● **PROBLEM TO WORK ON**
Go to the line that contains "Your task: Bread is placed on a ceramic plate", then write out that line and all that follow to the end of the listing, exactly and without pictures.

● **SUPPLIED DATA**

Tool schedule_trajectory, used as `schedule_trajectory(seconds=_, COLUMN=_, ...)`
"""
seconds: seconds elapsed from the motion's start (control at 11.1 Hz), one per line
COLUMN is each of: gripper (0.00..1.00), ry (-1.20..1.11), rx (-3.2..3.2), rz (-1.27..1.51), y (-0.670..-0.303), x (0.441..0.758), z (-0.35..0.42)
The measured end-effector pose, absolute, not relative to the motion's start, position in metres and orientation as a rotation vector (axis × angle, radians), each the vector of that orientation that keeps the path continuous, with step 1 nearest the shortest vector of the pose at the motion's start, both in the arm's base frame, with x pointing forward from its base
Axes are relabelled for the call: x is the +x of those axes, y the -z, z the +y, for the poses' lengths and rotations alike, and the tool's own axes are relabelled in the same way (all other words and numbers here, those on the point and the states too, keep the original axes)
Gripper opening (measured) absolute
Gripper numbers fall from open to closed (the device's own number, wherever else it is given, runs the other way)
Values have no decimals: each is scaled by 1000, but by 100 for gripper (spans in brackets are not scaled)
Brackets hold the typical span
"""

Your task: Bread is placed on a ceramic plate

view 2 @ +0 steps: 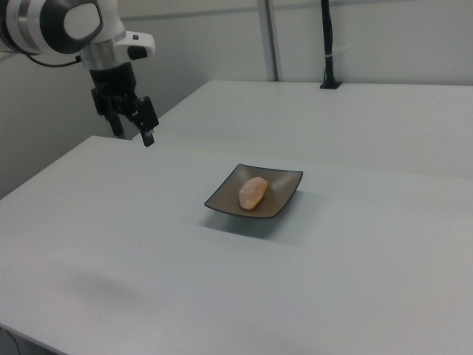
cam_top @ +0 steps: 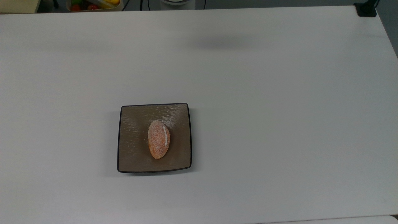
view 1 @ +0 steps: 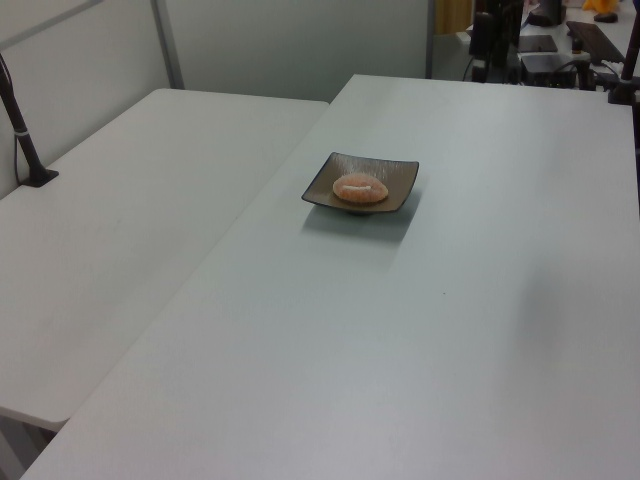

● **REPLY**
Your task: Bread is placed on a ceramic plate

view 2 @ +0 steps: 
cam_top @ +0 steps: 
view 1 @ +0 steps: 

No more work remains in this exercise.